It acts also as a filter to determine the list of files to process (see: REST API Entity Listing). By specifying the content type for each file pattern, you can efficiently manage and process your data.
Example:
sources:
my-files:
provider: files
options:
content:
"*.json":
type: json
"*.csv":
type: csv
"sample_*.xlsx":
type: xls
xls-sheet: Sheet2
"my-other-files_*.xlsx":
type: xls
xls-sheet: Sheet1
List of managed content types:
Parameter | Description |
---|---|
json | JSON files |
csv | CSV files |
xls | XLSX files (Excel 2007+) |
JSON
Parameter | Type | Default value | Description |
---|---|---|---|
json-path | String | '' (empty string) | the JSON path of the Data Array in the JSON file. |
Example:
sources:
my-json-files:
provider: files
options:
content:
"*.json":
type: json
json-path: rows
...
CSV
Parameter | Type | Default value | Description |
---|---|---|---|
csv-delimiter | String | , | The delimiting character. |
csv-newline | String | \n | The newline sequence. Must be one of \r , \n , or \r\n . |
csv-header | Boolean | true | If true, the first row of parsed data will be interpreted as field names. |
csv-quote | String | " | The character used to quote fields. |
csv-skip-empty | String|Boolean | greedy | true |false | If true, lines that are completely empty (those which evaluate to an empty string) will be skipped. If set to greedy , lines that don't have any content (those which have only whitespace after parsing) will also be skipped. |
Example:
sources:
my-csv-files:
provider: files
options:
content:
"*.csv":
type: csv
csv-delimiter: ","
csv-newline: "\n"
csv-header: true
csv-quote: "\""
...
XLS
ℹ️ NOTE
Only XLSX files created with Excel 2007 and later are supported.
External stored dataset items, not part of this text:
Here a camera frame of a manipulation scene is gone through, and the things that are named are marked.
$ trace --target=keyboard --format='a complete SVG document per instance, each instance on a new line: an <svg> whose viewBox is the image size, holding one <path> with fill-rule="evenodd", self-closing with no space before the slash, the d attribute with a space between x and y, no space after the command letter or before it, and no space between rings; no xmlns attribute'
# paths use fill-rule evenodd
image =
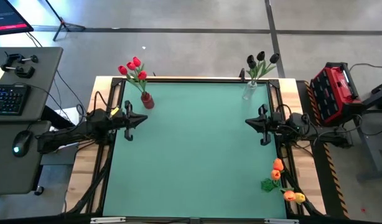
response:
<svg viewBox="0 0 382 224"><path fill-rule="evenodd" d="M27 85L0 85L0 115L20 116L29 92Z"/></svg>

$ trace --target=gray desk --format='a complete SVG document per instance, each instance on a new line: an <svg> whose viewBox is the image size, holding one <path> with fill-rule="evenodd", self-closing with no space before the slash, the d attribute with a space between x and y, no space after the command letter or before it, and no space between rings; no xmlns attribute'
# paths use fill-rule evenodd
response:
<svg viewBox="0 0 382 224"><path fill-rule="evenodd" d="M32 190L42 155L37 152L37 140L32 138L29 152L24 157L12 154L12 142L29 123L0 124L0 195L26 194ZM30 126L34 134L50 128L49 121L39 121Z"/></svg>
<svg viewBox="0 0 382 224"><path fill-rule="evenodd" d="M28 70L30 66L35 68L32 78L19 78L14 71L5 72L0 79L0 84L10 85L14 83L26 83L50 91L58 63L60 62L63 49L61 47L0 47L0 66L6 61L6 54L22 54L24 57L36 55L38 63L31 61L25 64L14 62L12 67L18 65ZM48 94L38 88L31 88L30 95L21 116L10 116L13 121L37 121L41 118ZM0 116L0 122L7 121L7 116Z"/></svg>

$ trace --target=red vase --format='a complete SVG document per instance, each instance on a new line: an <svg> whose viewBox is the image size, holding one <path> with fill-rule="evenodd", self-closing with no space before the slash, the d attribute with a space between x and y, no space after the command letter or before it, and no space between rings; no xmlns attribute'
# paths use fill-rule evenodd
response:
<svg viewBox="0 0 382 224"><path fill-rule="evenodd" d="M152 96L151 94L145 92L141 95L141 101L142 103L144 104L144 106L147 108L147 109L153 109L155 103L154 103L154 99L152 99Z"/></svg>

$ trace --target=computer mouse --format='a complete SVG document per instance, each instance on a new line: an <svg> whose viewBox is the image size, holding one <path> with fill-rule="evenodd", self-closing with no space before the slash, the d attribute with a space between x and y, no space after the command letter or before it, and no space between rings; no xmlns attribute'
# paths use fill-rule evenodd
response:
<svg viewBox="0 0 382 224"><path fill-rule="evenodd" d="M14 138L14 142L12 143L12 153L16 157L23 157L29 151L29 143L32 139L33 133L32 131L21 131Z"/></svg>

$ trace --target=wooden table frame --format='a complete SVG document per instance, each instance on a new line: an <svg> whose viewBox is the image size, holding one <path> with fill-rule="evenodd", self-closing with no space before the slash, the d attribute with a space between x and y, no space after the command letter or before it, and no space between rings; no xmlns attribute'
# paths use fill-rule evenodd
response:
<svg viewBox="0 0 382 224"><path fill-rule="evenodd" d="M96 77L88 111L93 110L94 107L107 109L107 106L103 103L101 98L98 97L97 99L94 99L94 95L97 91L102 94L105 101L108 100L108 105L120 105L122 102L122 96L119 93L123 92L124 89L124 82L122 81L123 78L124 77ZM157 80L165 80L165 82L167 82L173 79L183 82L187 80L199 82L241 81L241 78L219 77L149 77L149 80L152 82ZM273 85L270 85L273 108L276 108L278 104L283 103L288 105L292 112L302 113L296 81L294 79L270 79L270 82L273 82L274 85L278 83L280 86L280 89L278 90L273 87ZM283 110L282 112L284 113L285 117L289 116L289 112L287 110ZM108 156L108 149L109 146L99 146L95 144L84 148L77 154L66 195L67 208L71 209L75 206L75 204L82 198L83 194L90 186L91 181L96 178L98 171L105 164L106 158ZM297 177L299 186L304 191L307 198L314 204L318 211L325 213L324 203L320 193L319 180L315 170L314 159L300 149L286 149L283 147L281 148L281 152L289 156L289 160L285 159L284 162L289 168L290 173ZM105 194L101 194L101 191L104 192L106 190L106 183L104 182L107 181L107 179L100 181L96 188L95 194L92 194L93 200L90 201L88 205L79 212L95 212L98 207L102 206L105 199ZM296 206L295 203L290 203L290 208L295 213L303 212L302 208Z"/></svg>

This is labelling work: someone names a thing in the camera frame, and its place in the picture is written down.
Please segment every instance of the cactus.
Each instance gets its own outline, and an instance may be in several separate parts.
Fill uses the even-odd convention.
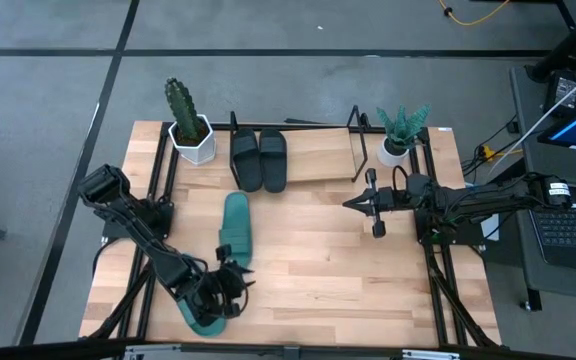
[[[197,118],[195,104],[188,88],[181,81],[169,78],[166,81],[166,99],[175,116],[180,137],[187,142],[199,144],[203,140],[201,130],[205,125]]]

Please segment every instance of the black slipper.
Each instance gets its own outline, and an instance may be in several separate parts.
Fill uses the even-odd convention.
[[[287,172],[286,138],[277,130],[265,129],[259,135],[261,151],[261,173],[264,188],[271,193],[284,191]]]
[[[237,131],[232,137],[232,154],[241,190],[253,192],[261,189],[261,166],[255,132],[251,129]]]

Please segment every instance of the potted cactus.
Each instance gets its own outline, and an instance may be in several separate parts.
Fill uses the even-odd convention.
[[[421,131],[430,113],[430,106],[424,105],[406,118],[406,109],[399,106],[397,119],[393,122],[383,109],[377,108],[379,119],[384,124],[386,136],[377,150],[379,161],[388,166],[401,165],[410,149],[415,146],[415,137]]]
[[[175,116],[168,133],[177,151],[194,165],[214,159],[217,150],[215,133],[206,115],[197,114],[192,96],[184,84],[169,78],[166,81],[166,99]]]

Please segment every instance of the green slide sandal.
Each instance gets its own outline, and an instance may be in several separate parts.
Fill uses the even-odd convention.
[[[186,304],[186,300],[180,300],[177,303],[177,306],[179,307],[179,310],[181,310],[181,314],[184,316],[184,320],[186,320],[186,324],[188,324],[188,326],[190,326],[192,331],[194,331],[195,334],[197,334],[197,335],[205,336],[205,337],[217,336],[217,335],[221,334],[224,331],[224,329],[226,328],[226,319],[224,319],[224,318],[219,318],[219,319],[215,320],[215,322],[213,322],[212,324],[210,324],[208,326],[199,325],[197,323],[197,321],[195,320],[195,317],[192,316],[192,312],[188,308],[188,305]]]
[[[252,260],[252,231],[248,198],[234,192],[226,196],[224,221],[219,230],[219,245],[230,244],[232,255],[239,266],[247,268]]]

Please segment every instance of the white hexagonal pot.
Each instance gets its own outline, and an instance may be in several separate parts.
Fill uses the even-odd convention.
[[[386,141],[388,141],[388,137],[384,138],[381,142],[381,146],[379,146],[379,149],[377,150],[377,158],[379,159],[379,162],[387,167],[403,165],[410,150],[406,149],[406,151],[401,155],[393,155],[386,150]]]
[[[208,126],[208,135],[199,145],[181,146],[177,144],[174,136],[175,128],[177,127],[176,122],[168,128],[168,134],[170,135],[172,143],[177,151],[179,151],[181,157],[190,161],[193,165],[199,166],[215,158],[215,153],[217,152],[217,142],[215,141],[215,133],[212,131],[212,126],[210,126],[206,115],[197,114],[197,116],[204,121],[206,126]]]

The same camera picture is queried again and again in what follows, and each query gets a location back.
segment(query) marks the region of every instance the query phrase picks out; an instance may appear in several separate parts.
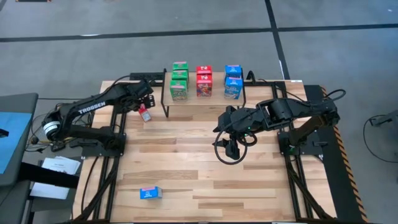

Parameter | Type | Default value | Description |
---|---|---|---|
xls-sheet | String | Specify which sheet to use, default first sheet. | |
xls-starting-cell | String | A1 | Specify the starting cell (e.g., "B2" ), default "A1" . |
xls-default | any | Default value for empty cells. | |
xls-parse-dates | Boolean | false | Parse dates from cells, default false . |
xls-date-format | String | Specify the date format for parsing dates. |
Example:
sources:
my-xls-files:
provider: files
options:
content:
"*.xlsx":
type: xls
xls-sheet: Sheet1
xls-starting-cell: E6
...